冬は、紫外線が弱くなるうえ、寒さの屋外で過ごすことが減り、一年で一番ビタミンDの体内での生産量が少なくなる季節。
皮膚での生産量には個人差がある(年齢、住んでいる地域の日照条件)ので、一律に「このくらい摂れば大丈夫」と言えるものではありません。

ビタミンDが十分足りているという目安としては、血中濃度が20~30ng/mL以上となっています。ビタミンDは、過剰症のリスクがある栄養素です。可能であれば、血液検査のついでにビタミンDの血中濃度を確認できるのであれば、充足度を確認してから利用するのがおすすめです。ただ、明らかに「紫外線を浴びない生活」をしているのであれば、安全な範囲で食事やサプリメントから取り入れてみるのも良いかもしれません。

基本的にサプリメントは使いたくない派なら、ビタミンDを多く含む小魚を丸ごと(内臓も)食べるようにしてみましょう。でも、食事から摂っている平均が5.5 μgであることを考えると、工夫しても2倍の10μgくらいまでしか増やせそうにありません。ですから、意識して日光浴(日焼け止め塗らずに日光を浴びる)を行う必要がありそうです。ちなみに、地球環境研究センターでは、ビタミンD生成・紅斑紫外線量情報として、10分日光浴した時に合成できるビタミンD量の速報を出してくれています。北海道、茨城、沖縄という3エリアのみですが、自分の住んでいるエリアで、今の時期の晴れた日にどのくらいのビタミンDが合成できそうか、おおよその目安を推測することはできそうです。

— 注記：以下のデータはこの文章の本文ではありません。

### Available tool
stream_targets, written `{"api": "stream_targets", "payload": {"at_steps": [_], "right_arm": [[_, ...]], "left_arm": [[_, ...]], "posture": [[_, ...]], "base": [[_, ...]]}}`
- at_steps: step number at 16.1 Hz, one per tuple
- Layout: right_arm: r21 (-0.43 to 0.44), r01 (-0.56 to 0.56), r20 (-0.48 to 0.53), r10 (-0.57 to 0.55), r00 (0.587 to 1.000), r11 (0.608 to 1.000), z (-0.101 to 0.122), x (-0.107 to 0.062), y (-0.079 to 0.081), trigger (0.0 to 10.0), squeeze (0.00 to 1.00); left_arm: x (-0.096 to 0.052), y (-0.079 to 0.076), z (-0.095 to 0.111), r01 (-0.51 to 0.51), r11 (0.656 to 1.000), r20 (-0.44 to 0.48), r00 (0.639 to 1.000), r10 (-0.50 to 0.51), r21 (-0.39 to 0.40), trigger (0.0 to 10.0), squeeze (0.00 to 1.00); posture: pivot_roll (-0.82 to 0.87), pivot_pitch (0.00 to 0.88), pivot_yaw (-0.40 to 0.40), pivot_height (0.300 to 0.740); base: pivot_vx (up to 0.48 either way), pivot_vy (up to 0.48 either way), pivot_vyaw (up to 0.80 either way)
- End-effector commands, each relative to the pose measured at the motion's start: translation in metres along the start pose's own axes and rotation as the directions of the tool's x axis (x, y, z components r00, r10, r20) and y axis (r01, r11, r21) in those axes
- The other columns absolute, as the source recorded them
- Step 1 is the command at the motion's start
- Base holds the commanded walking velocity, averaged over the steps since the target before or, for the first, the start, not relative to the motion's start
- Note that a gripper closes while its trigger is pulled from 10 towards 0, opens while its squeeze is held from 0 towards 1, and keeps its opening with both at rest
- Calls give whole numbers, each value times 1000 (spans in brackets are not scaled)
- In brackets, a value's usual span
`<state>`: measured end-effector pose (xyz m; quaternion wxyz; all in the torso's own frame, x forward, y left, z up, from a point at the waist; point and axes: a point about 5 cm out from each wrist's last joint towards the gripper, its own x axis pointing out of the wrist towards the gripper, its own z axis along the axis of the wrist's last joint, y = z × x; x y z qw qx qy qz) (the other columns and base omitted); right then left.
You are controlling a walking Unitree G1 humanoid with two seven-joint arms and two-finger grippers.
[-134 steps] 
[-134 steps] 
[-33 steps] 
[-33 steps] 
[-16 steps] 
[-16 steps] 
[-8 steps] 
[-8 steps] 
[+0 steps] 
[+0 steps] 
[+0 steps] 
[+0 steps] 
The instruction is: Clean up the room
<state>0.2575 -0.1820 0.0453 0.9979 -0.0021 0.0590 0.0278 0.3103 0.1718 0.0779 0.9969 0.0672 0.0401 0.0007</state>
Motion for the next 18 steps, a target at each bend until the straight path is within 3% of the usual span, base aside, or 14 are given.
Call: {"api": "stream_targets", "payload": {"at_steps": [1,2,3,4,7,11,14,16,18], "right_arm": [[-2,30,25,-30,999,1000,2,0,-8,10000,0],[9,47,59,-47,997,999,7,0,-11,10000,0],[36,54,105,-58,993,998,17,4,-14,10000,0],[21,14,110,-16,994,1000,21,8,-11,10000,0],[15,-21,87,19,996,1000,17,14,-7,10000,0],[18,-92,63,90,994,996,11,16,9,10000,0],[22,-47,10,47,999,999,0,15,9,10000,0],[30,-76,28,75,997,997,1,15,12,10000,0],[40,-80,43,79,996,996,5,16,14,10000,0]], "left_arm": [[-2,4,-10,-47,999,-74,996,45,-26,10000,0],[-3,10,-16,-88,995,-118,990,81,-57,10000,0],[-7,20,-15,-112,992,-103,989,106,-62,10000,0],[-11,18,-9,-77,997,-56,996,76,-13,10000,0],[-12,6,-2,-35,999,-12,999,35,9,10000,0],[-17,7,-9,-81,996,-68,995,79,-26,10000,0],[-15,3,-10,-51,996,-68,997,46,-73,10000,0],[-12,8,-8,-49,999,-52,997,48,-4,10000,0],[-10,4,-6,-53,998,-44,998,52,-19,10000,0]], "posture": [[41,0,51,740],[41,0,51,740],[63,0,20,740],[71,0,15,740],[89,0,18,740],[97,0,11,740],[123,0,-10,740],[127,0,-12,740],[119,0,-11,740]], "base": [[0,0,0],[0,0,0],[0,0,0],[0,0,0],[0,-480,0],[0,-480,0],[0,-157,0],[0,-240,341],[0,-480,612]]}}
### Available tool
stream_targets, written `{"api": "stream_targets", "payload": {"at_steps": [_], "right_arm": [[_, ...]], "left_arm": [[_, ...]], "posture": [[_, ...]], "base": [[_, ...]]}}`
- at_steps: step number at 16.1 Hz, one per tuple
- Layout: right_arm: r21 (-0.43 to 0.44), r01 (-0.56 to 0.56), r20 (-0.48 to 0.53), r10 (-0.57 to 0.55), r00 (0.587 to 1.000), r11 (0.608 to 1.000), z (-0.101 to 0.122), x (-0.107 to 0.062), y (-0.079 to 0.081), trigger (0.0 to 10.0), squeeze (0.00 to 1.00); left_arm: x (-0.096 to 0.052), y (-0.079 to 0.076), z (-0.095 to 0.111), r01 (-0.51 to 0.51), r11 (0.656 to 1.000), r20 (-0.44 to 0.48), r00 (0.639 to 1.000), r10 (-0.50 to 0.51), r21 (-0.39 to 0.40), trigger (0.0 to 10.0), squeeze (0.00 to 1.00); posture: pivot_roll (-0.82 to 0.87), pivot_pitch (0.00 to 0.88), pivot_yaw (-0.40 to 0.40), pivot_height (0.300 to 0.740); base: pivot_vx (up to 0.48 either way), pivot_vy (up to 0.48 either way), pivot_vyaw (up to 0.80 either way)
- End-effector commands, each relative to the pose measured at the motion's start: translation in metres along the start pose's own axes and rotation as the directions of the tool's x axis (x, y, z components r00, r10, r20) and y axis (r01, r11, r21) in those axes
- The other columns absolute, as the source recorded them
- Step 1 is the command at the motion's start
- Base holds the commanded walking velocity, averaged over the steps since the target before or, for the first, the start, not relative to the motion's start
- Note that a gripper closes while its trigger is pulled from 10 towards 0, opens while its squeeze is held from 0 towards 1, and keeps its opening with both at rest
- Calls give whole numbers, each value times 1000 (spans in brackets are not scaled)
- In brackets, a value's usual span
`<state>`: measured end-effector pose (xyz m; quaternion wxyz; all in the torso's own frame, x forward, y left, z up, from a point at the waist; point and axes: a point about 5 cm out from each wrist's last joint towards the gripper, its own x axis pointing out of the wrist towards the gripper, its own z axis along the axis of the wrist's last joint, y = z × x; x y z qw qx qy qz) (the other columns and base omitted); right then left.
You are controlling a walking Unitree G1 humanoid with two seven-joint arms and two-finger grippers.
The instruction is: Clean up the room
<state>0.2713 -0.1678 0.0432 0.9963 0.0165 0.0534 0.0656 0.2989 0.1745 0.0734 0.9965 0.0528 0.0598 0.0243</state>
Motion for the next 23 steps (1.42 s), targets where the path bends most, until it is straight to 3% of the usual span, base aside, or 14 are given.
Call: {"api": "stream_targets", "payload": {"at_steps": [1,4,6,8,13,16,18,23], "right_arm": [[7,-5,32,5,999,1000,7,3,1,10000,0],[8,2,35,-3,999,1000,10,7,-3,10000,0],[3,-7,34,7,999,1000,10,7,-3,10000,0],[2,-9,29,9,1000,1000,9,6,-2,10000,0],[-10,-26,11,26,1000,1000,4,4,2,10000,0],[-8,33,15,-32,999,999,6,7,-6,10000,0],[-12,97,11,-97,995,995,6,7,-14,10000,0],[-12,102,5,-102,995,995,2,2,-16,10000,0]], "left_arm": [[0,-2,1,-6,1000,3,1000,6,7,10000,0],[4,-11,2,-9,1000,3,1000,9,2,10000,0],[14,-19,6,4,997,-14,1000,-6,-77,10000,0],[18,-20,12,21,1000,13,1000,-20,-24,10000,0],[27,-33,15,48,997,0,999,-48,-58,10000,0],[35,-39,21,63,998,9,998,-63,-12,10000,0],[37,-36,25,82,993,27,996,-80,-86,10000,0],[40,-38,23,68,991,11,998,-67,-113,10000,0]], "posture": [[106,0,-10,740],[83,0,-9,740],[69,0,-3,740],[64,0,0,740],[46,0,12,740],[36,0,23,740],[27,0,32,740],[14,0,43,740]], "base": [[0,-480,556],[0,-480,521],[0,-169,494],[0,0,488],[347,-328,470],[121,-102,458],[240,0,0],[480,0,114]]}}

サプリメントを利用する場合、動物由来のビタミンD3の製品(魚油や羊毛から作られています)を選ぶと効率的に働いてくれます。また、用量は日光浴の代わりになる10μg(400IU)を最小限の目安として良いでしょう。ちなみに、10μg(400IU)という量は、アメリカの小児科学会が完全母乳の赤ちゃんに連続投与を薦めている量でもあります。なので、何かしらの改善や予防効果を期待する場合は25~50㎍(1000~2000IU)程度。上限は、日本人の食事摂取基準で示されている耐容上限量 成人で100㎍(4000IU)と考えて、安全な範囲で利用しましょう。

ちなみに、ビタミンDのサプリメントに利用に関しては「赤ちゃんに危険」という情報もありますが、この情報には「量」の情報が抜けています。やっぱり摂り過ぎは危険なのですが、耐容上限量の100㎍(4000IU)程度までであれば、危険はないことがわかっています。